Long-Term, Store-Front Robotics: Interactive Music for Robotic Arm, Caxixi and Frame Drums

The integration of interactive music systems and robotic musicianship into commercial retail environment is a largely under-explored area [1]. More commonly, such systems have been confined to laboratory settings or specific art installations and performances, where the controlled conditions differ vastly from the unpredictability and diversity of the real world [2]. Robotic musicians however have extensive potential in the real-world to engage with a range of audiences.

This project centers around a three-week-long interactive in-store installation featuring a UR3 industrial cobot (collaborative robot) arm, custom-built frame drums, and an adaptive music generation system. The store front was in the city center of Sydney, Australia at AESOP, Pitt St. The installation was designed to interact with the ambient soundscape of the store, creating a dynamic and engaging musical experience for patrons. This paper demonstrates the technical feasibility of such an integration and also explores the artistic and commercial implications of embedding interactive robotic musicianship within a retail environment.

This project’s core contributions include the development of a robotic arm integrated with actuated frame drums to forge a distinctive musical instrument, deploying interactive music to elevate the commercial store’s ambiance, and showcasing the robotic system’s resilience through its uninterrupted operation for a three-week span. Crucially, the project navigated the retail environment’s unique challenges by prioritizing system reliability to avoid any disruptions or negative impacts on the customer experience.

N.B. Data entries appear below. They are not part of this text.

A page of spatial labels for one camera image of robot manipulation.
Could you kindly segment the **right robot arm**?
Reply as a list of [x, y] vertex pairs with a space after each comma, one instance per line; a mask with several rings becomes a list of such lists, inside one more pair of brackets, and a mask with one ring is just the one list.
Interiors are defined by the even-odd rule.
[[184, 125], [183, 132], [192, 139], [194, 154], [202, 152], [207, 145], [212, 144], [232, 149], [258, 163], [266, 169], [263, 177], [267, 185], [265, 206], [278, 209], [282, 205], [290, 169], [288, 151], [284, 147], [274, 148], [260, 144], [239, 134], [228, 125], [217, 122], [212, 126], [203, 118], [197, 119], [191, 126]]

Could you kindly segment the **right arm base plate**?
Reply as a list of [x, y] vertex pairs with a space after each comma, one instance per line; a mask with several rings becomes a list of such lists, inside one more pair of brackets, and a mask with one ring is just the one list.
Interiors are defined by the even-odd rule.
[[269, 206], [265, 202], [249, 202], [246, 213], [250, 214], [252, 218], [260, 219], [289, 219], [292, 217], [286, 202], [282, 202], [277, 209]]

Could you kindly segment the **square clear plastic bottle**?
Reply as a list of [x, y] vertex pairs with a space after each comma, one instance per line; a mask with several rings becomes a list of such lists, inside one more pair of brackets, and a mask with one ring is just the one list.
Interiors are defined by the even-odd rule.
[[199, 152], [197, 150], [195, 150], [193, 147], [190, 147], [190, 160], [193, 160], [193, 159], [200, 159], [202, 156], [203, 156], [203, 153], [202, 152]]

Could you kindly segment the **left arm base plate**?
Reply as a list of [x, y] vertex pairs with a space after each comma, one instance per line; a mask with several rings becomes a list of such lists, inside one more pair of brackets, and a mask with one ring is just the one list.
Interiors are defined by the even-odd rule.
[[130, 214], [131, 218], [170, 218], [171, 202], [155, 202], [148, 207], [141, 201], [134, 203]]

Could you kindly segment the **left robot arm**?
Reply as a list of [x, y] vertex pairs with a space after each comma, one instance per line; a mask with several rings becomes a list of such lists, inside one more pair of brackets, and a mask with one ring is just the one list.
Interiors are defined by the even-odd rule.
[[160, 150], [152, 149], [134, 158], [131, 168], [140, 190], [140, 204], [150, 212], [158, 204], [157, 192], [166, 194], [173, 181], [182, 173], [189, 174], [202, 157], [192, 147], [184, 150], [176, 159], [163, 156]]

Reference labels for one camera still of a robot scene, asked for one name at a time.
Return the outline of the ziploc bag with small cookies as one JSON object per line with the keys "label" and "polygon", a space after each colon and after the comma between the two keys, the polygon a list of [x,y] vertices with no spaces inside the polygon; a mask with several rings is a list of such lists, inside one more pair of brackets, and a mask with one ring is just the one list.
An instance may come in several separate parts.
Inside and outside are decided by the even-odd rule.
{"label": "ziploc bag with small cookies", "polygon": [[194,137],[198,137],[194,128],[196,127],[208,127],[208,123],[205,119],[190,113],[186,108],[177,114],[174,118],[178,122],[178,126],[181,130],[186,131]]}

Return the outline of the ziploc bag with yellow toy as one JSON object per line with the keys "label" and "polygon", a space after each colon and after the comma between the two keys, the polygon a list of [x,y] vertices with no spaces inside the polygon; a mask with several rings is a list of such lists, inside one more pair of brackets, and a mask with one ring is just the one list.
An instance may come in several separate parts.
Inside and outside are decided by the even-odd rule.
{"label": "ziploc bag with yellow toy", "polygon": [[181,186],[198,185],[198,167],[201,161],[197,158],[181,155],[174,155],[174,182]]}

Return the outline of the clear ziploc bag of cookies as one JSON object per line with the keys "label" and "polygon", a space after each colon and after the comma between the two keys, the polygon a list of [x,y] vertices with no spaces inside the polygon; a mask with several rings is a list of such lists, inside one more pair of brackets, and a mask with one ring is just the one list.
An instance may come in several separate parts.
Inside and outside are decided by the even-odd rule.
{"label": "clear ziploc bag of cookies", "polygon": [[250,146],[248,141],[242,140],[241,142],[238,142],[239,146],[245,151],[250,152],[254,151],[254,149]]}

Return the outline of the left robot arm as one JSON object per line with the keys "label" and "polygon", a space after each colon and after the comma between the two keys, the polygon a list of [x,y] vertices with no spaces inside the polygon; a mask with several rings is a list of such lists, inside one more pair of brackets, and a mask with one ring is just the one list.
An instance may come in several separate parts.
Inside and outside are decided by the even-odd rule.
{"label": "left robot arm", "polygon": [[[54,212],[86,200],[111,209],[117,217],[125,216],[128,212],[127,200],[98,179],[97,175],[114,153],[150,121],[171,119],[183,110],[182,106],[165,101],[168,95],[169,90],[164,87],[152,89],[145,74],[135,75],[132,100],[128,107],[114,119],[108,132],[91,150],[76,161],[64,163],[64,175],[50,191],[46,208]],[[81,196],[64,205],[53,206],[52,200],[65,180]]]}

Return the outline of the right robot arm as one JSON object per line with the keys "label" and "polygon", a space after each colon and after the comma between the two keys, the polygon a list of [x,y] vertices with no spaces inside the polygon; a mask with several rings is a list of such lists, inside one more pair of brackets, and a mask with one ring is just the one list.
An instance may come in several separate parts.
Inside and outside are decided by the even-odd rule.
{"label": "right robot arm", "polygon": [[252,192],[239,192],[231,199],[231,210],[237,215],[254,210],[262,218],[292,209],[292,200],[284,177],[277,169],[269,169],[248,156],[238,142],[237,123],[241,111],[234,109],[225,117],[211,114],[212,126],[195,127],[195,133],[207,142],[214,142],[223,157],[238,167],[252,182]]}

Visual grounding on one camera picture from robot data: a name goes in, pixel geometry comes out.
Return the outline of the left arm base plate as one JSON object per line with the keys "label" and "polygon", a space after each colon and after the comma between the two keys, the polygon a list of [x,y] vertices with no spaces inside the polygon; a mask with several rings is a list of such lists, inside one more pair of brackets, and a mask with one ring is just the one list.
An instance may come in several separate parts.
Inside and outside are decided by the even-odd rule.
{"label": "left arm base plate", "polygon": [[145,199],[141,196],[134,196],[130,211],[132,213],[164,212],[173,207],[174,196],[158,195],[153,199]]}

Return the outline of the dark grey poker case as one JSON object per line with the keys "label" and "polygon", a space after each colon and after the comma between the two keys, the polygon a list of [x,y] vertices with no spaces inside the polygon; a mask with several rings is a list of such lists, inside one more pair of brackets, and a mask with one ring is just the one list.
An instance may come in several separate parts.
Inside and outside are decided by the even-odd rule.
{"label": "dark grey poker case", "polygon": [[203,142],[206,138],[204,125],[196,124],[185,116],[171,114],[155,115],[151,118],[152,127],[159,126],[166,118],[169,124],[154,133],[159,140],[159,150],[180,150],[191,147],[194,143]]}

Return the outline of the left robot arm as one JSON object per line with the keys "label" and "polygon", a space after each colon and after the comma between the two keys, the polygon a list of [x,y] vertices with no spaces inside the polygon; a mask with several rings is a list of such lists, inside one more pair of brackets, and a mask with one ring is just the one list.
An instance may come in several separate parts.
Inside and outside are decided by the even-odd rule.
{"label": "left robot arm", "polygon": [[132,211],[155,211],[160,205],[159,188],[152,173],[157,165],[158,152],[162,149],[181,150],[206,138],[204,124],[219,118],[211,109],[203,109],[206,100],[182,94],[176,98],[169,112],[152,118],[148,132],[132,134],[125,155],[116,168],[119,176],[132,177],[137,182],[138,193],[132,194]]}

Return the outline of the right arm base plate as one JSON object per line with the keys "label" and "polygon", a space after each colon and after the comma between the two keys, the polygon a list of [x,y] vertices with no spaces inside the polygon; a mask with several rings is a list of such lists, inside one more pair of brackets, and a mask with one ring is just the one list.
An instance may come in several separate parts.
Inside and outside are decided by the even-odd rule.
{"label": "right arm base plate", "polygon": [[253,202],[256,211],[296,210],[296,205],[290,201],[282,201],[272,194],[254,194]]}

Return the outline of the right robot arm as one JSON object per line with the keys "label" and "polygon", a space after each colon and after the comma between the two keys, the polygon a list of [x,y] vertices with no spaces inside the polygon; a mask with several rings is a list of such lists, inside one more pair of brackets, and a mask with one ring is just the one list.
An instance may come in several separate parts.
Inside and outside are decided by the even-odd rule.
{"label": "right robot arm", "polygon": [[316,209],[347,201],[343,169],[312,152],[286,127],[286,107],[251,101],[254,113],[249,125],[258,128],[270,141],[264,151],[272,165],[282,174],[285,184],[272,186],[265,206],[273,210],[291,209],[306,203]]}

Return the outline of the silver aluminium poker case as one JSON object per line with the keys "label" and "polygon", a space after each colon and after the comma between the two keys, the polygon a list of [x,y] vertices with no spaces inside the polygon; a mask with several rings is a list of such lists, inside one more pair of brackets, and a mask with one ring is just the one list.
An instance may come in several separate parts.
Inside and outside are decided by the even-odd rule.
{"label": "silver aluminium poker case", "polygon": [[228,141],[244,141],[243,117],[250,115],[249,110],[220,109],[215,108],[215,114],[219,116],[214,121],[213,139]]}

We also delve into the critical outcomes and reflections arising from the deployment of our interactive music system in a commercial context. Central to our discourse are the pivotal themes of system reliability, the nuanced dynamics of human-robot interaction within the retail sphere, and the implications of robotic agency as perceived by store staff and patrons. We finally explore the strategic design choices that underpinned the system’s integration into the retail environment, ensuring its alignment with the store’s brand identity while enhancing the customer experience.

For this system, we chose to focus on the frame drums, selected for their versatility and adaptability to diverse musical styles, which aligns with the objective of creating an interactive music system that resonates with a broad audience. Their wide range of sizes and tunings, coupled with a potential uniform hitting mechanism, enabled the integration of these instruments into the robotic setup without necessitating significant alterations for each drum size.

The physical design of the frame drum actuation system incorporates motors equipped with dual beaters, enabling hits on both the rim and the interior surface of the drum (see Figure 3). This design choice expands the tonal possibilities while also clearing displaying movement to the audience, through longer than required beater arms. Cabling for the actuation mechanism is routed through the beater holder, to maintain a clean appearance. The drums are positioned at a slant, primarily for aesthetic reasons, to draw attention to the central robotic arm and create a visually engaging setup that complements the store’s ambiance.

The actuation mechanism is powered by six Dynamixel XC430 W240 T motors, controlled through a U2D2 motor controller. This setup facilitates precise control over the drum strikes, with each motor’s range of motion pre-configured and stored within the motor’s firmware. The entire system is managed via a Linux-based control platform, utilizing Python for motor control and system integration. This approach allows for real-time adjustments and synchronization with the central robotic arm, ensuring a cohesive performance.

The control software is designed to interface directly with the U2D2 motor controller, enabling dynamic control of the drum actuation system. Python serves as the backbone for the software architecture, providing a flexible and powerful tool for programming the musical sequences and integrating the frame drums with the broader system. This software layer is critical for achieving the desired musical output and ensuring that the frame drums contribute effectively to the interactive music experience.

The integration of frame drums into the robotic music system was designed around best practices for robotic musicianship, focusing on displaying movement to humans, even if at the cost of mechanical efficiency. This design choice reflects the overarching goal of the project: to create an engaging and immersive musical experience that leverages the unique capabilities of robotic systems while respecting the aesthetic and acoustic properties of traditional instruments.

For imitating a percussionist playing the caxixi, we utilised an off-the-shelf UR3 robot arm which is designed to be safe to operate around humans due to its auto-shutoff capability which utilises internal force sensing to detect unexpected external forces, such as colliding with an object. The UR3 is a highly capable robot with six degrees of freedom (DOF) which means that it can reproduce any arbitrary motion, within its workspace and motor limits, that a human can perform. Robotic arms have recently been used in multiple musical works, such as guitar performance and to convey dancing [21].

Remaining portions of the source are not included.